Goal of the exercise. Which lines of the entries contain the word "right"? Please list them.

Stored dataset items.
-*-

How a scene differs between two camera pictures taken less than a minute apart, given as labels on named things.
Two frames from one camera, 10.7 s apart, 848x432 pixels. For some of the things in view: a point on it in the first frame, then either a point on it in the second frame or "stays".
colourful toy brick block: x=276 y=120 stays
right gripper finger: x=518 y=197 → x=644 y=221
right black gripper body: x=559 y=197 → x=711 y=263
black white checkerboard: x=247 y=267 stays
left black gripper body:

-*-

Written reply.
right gripper finger: x=518 y=197 → x=644 y=221
right black gripper body: x=559 y=197 → x=711 y=263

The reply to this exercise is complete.